Die lange Phase des billigen Geldes ist vorbei. Die Zinsen steigen. Wie gross ist der Effekt auf die Gesamtschulden?

Aktuell betragen die jährlichen Zinszahlungen wieder rund 1 Milliarde Franken. Für nächstes Jahr rechnen wir mit 1,5 Milliarden. Wir gehen davon aus, dass sich diese Zahl danach stabilisiert.

In den Jahren 2025 bis 2027 wird es herausfordernd, der Schuldenbremse gerecht zu werden. In welche Richtung könnten die Sparmassnahmen gehen?

Diese Diskussionen müssen noch geführt werden. Das Entlastungspaket 2025 vom Bundesrat war eben in der Vernehmlassung. Dieses beinhaltet unter anderem Massnahmen hinsichtlich der Reserven im Fonds der Arbeitslosenversicherung oder im Bahninfrastrukturfonds. Das sind Anpassungen bei den stark gebundenen Ausgaben, die eine Gesetzesänderung bedingen. Wir gehen davon aus, dass die bisherigen Massnahmen nicht genügen. Genaueres wissen wir erst Anfang 2024.

Existiert die Schuldenbremse in 30 Jahren noch?

Auf jeden Fall, unbedingt.

Ob der Bund nun ein Defizit ausweist oder nicht: Sie werden ja grundsätzlich nicht zur Rechenschaft gezogen. Wann sind Sie mit Ihrer Arbeit zufrieden?

Das ist eine schwierige Frage… (überlegt lange) Ich bin zufrieden, wenn ich die Sicherheit habe, dass die Finanzverwaltung die besten Lösungen auf den Tisch gebracht hat. Ob diese Lösungen dann politisch mitgetragen werden oder nicht, das ist nicht mehr in unserer Verantwortung. Aber wir müssen mögliche Varianten aufzeigen, um eine objektive und transparente Diskussion in der Politik zu unterstützen.

Und? Ist Ihnen das gelungen?

Ich denke schon. Die Fiskalpolitik ermöglichte in den Krisenjahren verschiedene wirkungsvolle Massnahmen zur Entlastung der Bevölkerung und der Wirtschaft. Allerdings ist das jeden Tag wieder eine neue Herausforderung.

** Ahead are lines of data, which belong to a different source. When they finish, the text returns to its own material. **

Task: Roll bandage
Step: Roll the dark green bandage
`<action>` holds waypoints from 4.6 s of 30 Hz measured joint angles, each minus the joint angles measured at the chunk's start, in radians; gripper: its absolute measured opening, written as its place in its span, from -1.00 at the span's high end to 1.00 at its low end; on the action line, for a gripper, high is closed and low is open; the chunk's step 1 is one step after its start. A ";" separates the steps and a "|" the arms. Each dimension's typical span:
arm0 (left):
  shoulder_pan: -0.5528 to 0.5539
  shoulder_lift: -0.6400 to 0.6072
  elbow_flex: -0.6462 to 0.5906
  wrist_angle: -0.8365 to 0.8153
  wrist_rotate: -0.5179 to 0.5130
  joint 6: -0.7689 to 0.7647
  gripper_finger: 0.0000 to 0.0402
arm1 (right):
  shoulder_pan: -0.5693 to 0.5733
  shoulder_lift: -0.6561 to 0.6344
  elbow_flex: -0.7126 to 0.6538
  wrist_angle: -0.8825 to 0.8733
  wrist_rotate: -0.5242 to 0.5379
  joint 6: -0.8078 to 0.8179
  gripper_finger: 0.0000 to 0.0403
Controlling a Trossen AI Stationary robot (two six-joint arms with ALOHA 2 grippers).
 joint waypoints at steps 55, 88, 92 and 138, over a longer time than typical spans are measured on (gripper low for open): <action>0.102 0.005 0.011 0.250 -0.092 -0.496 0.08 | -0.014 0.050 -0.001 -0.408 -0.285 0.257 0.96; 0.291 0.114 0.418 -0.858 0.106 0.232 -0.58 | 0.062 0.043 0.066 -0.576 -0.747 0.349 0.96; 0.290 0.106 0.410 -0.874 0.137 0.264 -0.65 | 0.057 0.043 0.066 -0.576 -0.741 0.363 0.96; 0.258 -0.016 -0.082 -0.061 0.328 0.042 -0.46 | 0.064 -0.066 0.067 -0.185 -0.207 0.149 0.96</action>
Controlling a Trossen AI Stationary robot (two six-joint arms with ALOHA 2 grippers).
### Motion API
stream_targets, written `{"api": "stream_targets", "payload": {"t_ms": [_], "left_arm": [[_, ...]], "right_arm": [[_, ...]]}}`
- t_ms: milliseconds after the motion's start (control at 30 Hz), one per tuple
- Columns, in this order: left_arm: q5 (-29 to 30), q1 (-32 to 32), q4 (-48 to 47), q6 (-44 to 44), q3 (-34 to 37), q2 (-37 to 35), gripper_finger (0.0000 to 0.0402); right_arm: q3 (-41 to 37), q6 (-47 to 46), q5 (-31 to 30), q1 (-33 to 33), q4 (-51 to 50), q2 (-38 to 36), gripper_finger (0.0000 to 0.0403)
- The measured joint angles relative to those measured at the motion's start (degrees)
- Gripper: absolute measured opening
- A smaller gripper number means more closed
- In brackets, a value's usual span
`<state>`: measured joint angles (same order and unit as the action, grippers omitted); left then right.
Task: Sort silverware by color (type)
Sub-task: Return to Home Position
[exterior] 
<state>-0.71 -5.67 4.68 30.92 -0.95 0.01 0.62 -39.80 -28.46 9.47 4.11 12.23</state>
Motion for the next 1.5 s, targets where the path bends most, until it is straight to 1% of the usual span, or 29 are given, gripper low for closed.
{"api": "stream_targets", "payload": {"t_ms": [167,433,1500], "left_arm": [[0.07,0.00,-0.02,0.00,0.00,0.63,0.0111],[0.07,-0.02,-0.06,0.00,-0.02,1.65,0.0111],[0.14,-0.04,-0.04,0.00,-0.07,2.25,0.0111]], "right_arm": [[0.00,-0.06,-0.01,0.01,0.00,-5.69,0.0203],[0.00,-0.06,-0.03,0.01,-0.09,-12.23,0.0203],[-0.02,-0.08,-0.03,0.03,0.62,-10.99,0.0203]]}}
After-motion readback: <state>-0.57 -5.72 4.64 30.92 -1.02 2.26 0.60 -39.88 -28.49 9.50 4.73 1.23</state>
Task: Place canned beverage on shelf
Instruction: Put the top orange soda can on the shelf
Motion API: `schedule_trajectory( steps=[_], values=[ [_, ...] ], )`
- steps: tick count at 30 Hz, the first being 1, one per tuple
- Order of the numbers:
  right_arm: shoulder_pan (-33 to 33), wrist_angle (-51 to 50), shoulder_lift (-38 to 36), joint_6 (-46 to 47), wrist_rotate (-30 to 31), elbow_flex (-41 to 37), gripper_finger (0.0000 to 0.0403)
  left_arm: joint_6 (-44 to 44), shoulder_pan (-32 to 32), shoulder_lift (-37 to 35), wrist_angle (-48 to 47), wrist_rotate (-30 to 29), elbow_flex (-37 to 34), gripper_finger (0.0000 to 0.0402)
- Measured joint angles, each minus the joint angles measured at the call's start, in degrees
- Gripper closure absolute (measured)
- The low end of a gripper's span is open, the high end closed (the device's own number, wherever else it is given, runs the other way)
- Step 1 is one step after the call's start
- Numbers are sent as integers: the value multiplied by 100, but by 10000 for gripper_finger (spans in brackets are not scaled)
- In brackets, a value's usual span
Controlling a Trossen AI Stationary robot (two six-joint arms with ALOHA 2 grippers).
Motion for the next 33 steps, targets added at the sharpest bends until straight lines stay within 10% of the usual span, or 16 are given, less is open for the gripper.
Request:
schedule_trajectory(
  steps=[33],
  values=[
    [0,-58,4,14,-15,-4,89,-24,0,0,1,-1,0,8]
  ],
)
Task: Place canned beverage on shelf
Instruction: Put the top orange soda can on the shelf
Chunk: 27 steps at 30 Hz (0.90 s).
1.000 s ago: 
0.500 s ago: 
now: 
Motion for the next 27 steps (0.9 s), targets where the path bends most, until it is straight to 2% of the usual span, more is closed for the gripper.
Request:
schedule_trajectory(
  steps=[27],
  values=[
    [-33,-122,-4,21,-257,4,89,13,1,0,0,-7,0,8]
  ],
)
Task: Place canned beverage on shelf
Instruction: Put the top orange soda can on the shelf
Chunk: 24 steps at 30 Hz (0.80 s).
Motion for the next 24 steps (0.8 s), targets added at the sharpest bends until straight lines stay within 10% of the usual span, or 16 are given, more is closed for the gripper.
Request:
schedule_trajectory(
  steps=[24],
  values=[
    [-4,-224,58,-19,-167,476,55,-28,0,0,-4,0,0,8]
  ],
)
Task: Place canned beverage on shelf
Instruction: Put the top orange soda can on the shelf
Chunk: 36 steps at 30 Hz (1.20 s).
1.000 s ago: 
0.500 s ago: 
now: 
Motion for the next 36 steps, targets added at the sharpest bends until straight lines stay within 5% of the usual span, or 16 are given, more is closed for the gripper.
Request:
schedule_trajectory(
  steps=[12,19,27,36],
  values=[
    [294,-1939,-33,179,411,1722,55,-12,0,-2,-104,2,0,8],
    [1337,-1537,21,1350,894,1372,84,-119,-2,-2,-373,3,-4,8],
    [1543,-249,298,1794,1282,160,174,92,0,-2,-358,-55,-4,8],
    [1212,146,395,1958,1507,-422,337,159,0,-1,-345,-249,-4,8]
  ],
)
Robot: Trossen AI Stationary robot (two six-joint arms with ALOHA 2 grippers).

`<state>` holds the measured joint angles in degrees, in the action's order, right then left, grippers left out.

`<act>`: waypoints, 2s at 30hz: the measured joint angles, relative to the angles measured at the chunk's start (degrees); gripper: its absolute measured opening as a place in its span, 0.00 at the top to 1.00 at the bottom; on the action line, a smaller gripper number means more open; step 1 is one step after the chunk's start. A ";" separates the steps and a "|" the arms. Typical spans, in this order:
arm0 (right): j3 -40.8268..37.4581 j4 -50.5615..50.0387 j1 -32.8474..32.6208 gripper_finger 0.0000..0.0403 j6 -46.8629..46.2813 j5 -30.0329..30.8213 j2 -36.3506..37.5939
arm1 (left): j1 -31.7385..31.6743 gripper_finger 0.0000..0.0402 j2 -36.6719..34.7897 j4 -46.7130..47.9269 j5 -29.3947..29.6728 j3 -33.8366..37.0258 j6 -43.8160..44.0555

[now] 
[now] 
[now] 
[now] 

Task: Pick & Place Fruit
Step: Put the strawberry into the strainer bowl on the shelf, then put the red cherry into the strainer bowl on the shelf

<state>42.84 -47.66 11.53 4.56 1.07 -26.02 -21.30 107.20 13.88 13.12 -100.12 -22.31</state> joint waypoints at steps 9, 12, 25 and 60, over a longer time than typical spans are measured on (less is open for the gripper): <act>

Ich habe aber das grosse Glück, auf hervorragende Mitarbeiterinnen und Mitarbeiter zählen zu können.

Zitiervorschlag: Nicole Tesar (2023). «Die Schuldenbremse ist in unserer DNA». Die Volkswirtschaft, 09. November.

Sabine D’Amelio-Favez

Seit Februar 2021 leitet Sabine D’Amelio-Favez die Eidgenössische Finanzverwaltung (EFV). Das Amt von innen kennt sie bereits seit 2016. Die heute 48-Jährige übernahm damals die Abteilung Recht und Risikomanagement. D’Amelio-Favez studierte von 1993 bis 1999 an der Universität Freiburg und an der Universidad Complutense in Madrid Rechtswissenschaften. 2001 erwarb sie das Fürsprecherpatent im Kanton Bern. Ab 2001 war sie als Referentin für Finanzmärkte im Sekretariat der Wettbewerbskommission tätig. 2007 wechselte Sabine D’Amelio-Favez als stellvertretende Leiterin Recht und Internationales zur Eidgenössischen Revisionsaufsichtsbehörde.